Images within the entries are to be omitted; the remainder must be reproduced exactly.
--------
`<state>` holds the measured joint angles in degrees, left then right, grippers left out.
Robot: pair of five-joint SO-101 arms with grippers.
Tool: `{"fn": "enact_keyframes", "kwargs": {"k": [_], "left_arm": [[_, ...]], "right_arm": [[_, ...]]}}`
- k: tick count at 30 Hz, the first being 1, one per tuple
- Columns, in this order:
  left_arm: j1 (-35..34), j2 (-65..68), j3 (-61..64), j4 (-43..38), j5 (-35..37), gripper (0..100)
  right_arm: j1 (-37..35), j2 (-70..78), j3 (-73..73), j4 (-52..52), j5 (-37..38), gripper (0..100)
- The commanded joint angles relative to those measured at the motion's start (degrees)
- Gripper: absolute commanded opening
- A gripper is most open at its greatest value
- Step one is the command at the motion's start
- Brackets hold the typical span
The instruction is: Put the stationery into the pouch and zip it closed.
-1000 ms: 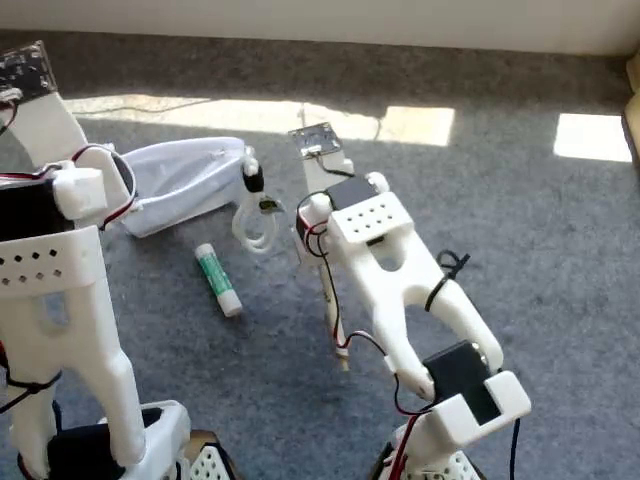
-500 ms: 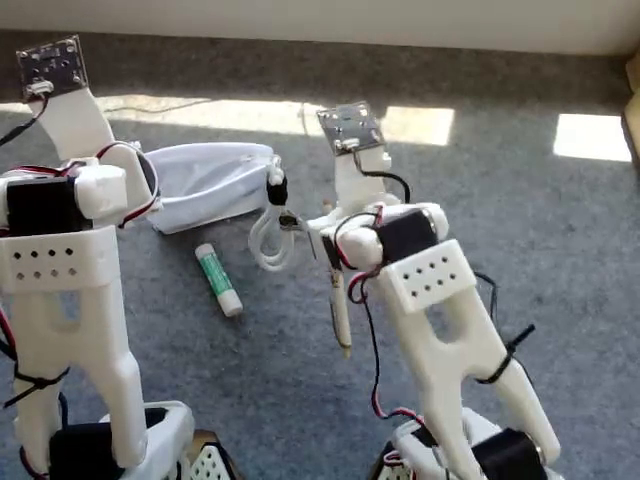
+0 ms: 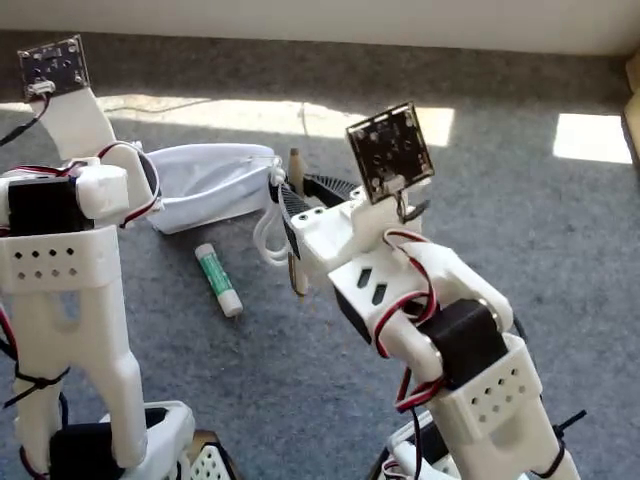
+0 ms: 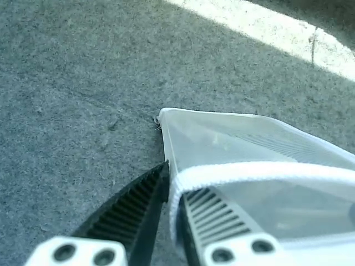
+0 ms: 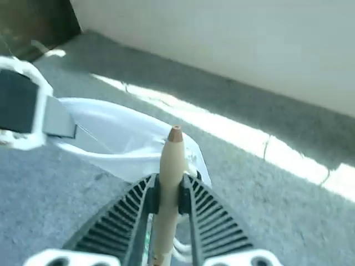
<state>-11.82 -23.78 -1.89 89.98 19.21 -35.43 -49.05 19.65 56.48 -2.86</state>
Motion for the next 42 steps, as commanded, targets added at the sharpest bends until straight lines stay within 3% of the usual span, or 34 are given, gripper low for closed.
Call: {"fn": "enact_keyframes", "kwargs": {"k": [1,18,26,42], "left_arm": [[0.57,-1.01,-1.71,-0.53,0.53,1],[0.57,-1.01,-0.22,-0.88,0.44,1],[0.57,-1.1,-0.22,-0.79,0.35,1],[0.48,-1.1,-0.22,-0.53,0.35,1]], "right_arm": [[-1.8,-3.82,-0.31,-6.29,0.79,0.5],[-9.1,-4.7,0.75,-36.09,0.53,0.5],[-8.75,-4.53,16.75,-63.16,0.88,0.5],[-2.77,11.91,20.09,-73.98,0.53,0.5]]}}
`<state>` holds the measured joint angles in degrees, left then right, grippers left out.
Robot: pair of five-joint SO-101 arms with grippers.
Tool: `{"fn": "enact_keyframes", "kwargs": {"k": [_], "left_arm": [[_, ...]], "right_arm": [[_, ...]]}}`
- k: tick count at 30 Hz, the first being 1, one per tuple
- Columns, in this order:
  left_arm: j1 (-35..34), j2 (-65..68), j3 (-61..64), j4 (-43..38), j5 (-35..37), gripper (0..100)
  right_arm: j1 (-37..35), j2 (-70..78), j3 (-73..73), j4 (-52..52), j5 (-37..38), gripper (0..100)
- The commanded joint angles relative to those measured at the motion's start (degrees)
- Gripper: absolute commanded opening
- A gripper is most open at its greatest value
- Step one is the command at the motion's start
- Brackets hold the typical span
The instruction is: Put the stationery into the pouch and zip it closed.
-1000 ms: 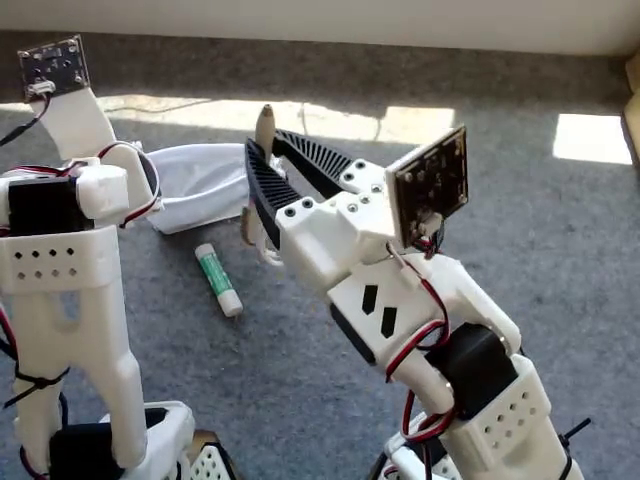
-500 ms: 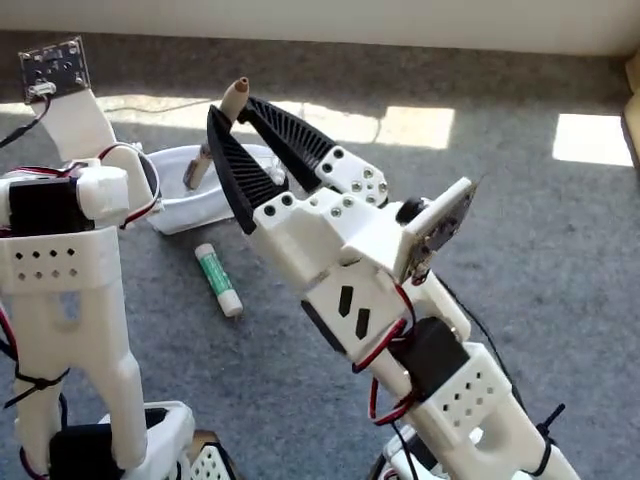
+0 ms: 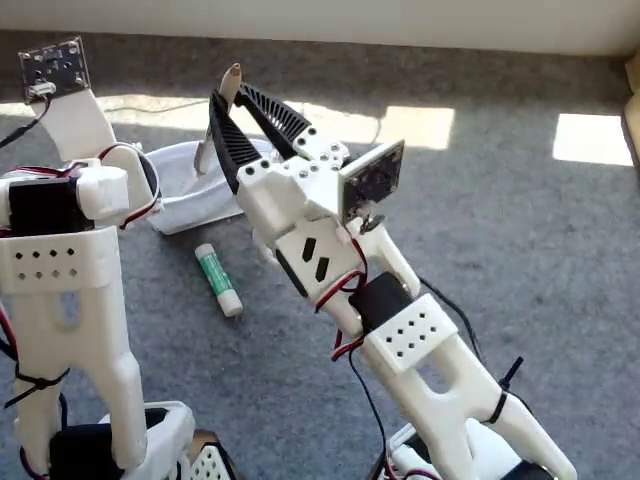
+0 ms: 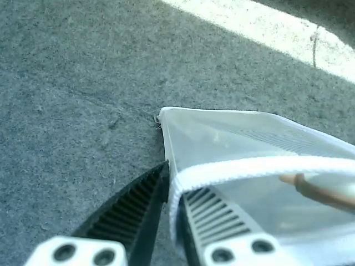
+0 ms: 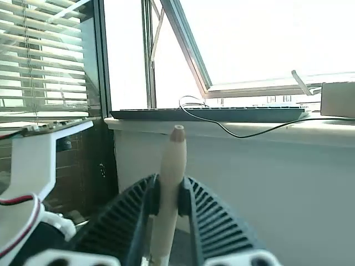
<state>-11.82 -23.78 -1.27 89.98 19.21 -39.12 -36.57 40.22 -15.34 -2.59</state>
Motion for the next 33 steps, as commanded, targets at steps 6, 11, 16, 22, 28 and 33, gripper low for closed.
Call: {"fn": "enact_keyframes", "kwargs": {"k": [6,11,16,22,28,33], "left_arm": [[-1.89,-1.1,-0.84,-0.7,0.35,1],[-2.24,-1.1,-0.84,-0.62,0.35,1],[-2.24,-1.1,-0.84,-0.62,0.35,1],[-2.24,-1.1,-0.84,-0.62,0.35,1],[-2.24,-1.1,-0.84,-0.62,0.35,1],[-2.24,-1.1,-0.84,-0.53,0.35,1]], "right_arm": [[0.92,-0.48,-0.4,-2.07,0.09,0.5],[1.27,-0.04,-0.4,-1.98,-8.44,0.5],[1.27,-0.04,-0.04,-1.98,-8.97,0.5],[1.1,-0.66,-0.04,-1.98,-9.05,0.5],[1.1,-0.66,-0.04,-1.36,-8.7,0.7],[0.92,-0.66,-1.63,8.57,-8.7,5.0]]}}
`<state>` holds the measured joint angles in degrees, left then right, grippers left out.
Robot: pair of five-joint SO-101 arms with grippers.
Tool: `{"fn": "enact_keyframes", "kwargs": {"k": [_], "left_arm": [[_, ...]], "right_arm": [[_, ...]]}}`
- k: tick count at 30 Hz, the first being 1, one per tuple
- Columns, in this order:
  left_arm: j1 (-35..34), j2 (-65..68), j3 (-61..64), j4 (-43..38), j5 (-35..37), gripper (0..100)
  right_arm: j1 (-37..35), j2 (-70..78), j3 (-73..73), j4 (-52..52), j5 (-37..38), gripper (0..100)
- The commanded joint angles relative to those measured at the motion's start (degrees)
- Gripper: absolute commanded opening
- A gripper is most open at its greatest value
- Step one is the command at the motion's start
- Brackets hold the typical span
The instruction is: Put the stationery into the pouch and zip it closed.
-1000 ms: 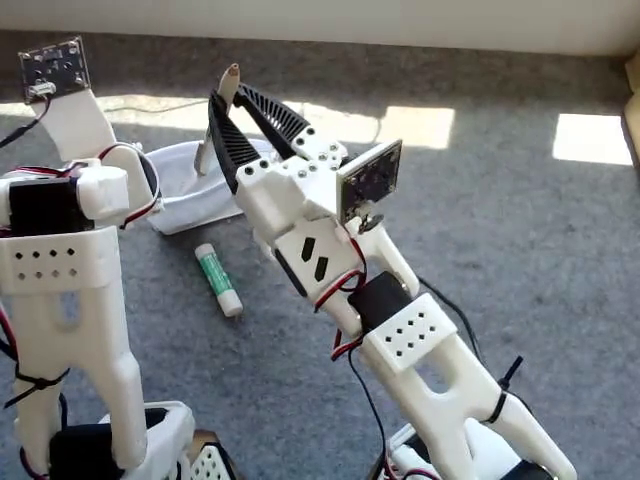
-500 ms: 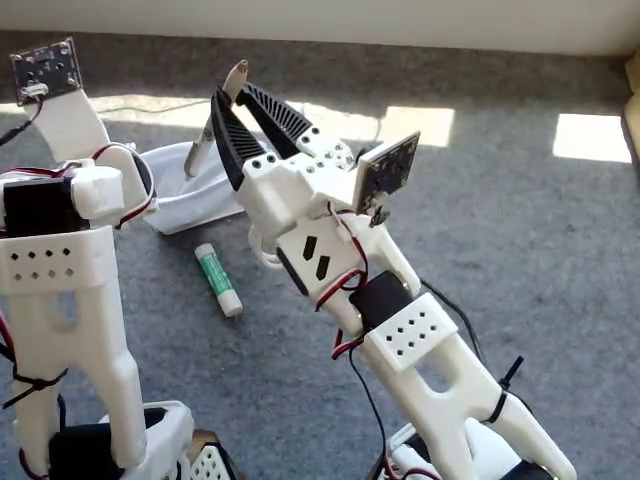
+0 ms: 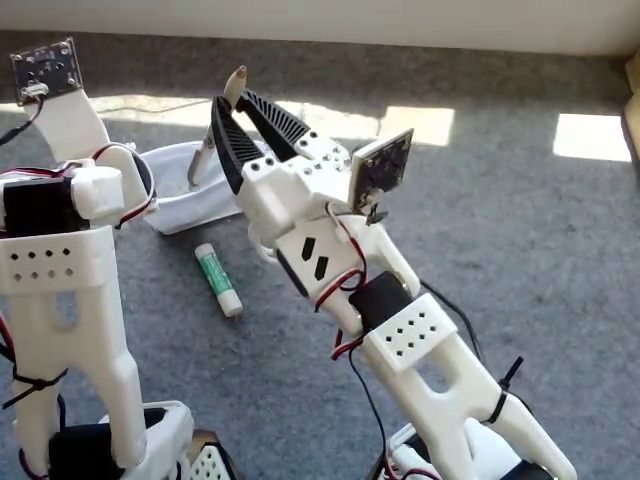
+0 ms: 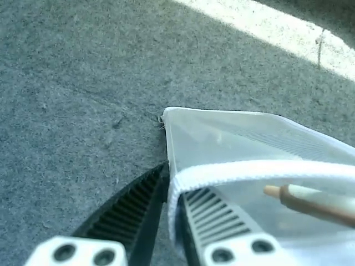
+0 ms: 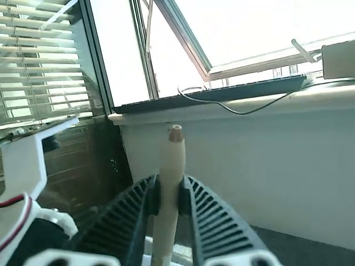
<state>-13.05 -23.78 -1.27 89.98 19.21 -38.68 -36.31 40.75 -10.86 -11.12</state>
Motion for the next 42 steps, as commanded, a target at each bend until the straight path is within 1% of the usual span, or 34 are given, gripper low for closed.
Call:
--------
Written solution
`<state>` holds the measured joint angles in degrees, left then right, grippers left out.
Robot: pair of five-joint SO-101 arms with grippers.
Tool: `{"fn": "enact_keyframes", "kwargs": {"k": [_], "left_arm": [[_, ...]], "right_arm": [[_, ...]]}}`
- k: tick count at 30 Hz, the first being 1, one per tuple
- Columns, in this order:
  left_arm: j1 (-35..34), j2 (-65..68), j3 (-61..64), j4 (-43..38), j5 (-35..37), gripper (0..100)
  right_arm: j1 (-37..35), j2 (-70..78), j3 (-73..73), j4 (-52..52), j5 (-37..38), gripper (0..100)
- The commanded joint angles relative to those measured at the motion's start (degrees)
- Gripper: absolute commanded opening
- A gripper is most open at its greatest value
- Step one is the command at the motion's start
- Brackets hold the typical span
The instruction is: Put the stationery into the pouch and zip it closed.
-1000 ms: 
-500 ms: 
+0 ms: 
+0 ms: 
+0 ms: 
<state>-11.82 -23.78 -1.89 89.98 19.21 -35.43 -49.05 19.65 56.48 -2.86</state>
Motion for the next 42 steps, as commanded, targets added at the sharpest bends until straight lines stay within 3% of the usual span, or 34 are given, gripper low for closed.
Call: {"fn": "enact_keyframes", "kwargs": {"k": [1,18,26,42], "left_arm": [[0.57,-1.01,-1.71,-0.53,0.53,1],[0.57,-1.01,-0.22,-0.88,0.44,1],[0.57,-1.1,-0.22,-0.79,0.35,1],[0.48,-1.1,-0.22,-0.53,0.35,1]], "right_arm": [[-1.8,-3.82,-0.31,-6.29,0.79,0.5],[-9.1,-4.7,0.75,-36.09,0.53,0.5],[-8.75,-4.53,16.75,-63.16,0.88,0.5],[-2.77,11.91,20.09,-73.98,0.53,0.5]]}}
`<state>` holds the measured joint angles in degrees, left then right, grippers left out.
Robot: pair of five-joint SO-101 arms with grippers.
Tool: `{"fn": "enact_keyframes", "kwargs": {"k": [_], "left_arm": [[_, ...]], "right_arm": [[_, ...]]}}`
- k: tick count at 30 Hz, the first being 1, one per tuple
- Columns, in this order:
  left_arm: j1 (-35..34), j2 (-65..68), j3 (-61..64), j4 (-43..38), j5 (-35..37), gripper (0..100)
  right_arm: j1 (-37..35), j2 (-70..78), j3 (-73..73), j4 (-52..52), j5 (-37..38), gripper (0..100)
- The commanded joint angles relative to those measured at the motion's start (degrees)
- Gripper: absolute commanded opening
- A gripper is most open at its greatest value
- Step one is the command at the motion's start
- Brackets hold the typical span
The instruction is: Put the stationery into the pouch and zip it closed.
-1000 ms: 
-500 ms: 
+0 ms: 
+0 ms: 
+0 ms: 
<state>-11.82 -23.78 -1.27 89.98 19.21 -39.12 -36.57 40.22 -15.34 -2.59</state>
Motion for the next 33 steps, as commanded, targets at steps 6, 11, 16, 22, 28 and 33, gripper low for closed.
Call: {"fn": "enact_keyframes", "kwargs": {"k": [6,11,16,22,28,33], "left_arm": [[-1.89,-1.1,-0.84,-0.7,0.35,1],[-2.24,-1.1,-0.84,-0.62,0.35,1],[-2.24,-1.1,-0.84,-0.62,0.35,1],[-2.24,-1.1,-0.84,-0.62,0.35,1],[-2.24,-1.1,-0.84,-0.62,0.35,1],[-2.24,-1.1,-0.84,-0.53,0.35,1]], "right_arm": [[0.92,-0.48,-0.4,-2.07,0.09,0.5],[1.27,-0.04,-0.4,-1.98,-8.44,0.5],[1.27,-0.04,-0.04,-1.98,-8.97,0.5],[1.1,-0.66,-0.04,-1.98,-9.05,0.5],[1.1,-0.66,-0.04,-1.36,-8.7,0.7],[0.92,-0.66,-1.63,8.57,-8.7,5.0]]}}
`<state>` holds the measured joint angles in degrees, left then right, grippers left out.
Robot: pair of five-joint SO-101 arms with grippers.
Tool: `{"fn": "enact_keyframes", "kwargs": {"k": [_], "left_arm": [[_, ...]], "right_arm": [[_, ...]]}}`
- k: tick count at 30 Hz, the first being 1, one per tuple
- Columns, in this order:
  left_arm: j1 (-35..34), j2 (-65..68), j3 (-61..64), j4 (-43..38), j5 (-35..37), gripper (0..100)
  right_arm: j1 (-37..35), j2 (-70..78), j3 (-73..73), j4 (-52..52), j5 (-37..38), gripper (0..100)
- The commanded joint angles relative to those measured at the motion's start (degrees)
- Gripper: absolute commanded opening
- A gripper is most open at its greatest value
- Step one is the command at the motion's start
- Brackets hold the typical span
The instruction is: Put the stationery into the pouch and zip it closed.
-1000 ms: 
-500 ms: 
+0 ms: 
+0 ms: 
+0 ms: 
<state>-13.05 -23.78 -1.27 89.98 19.21 -38.68 -36.31 40.75 -10.86 -11.12</state>
Motion for the next 42 steps, as commanded, a target at each bend until the straight path is within 1% of the usual span, or 34 are given, gripper low for closed.
Call:

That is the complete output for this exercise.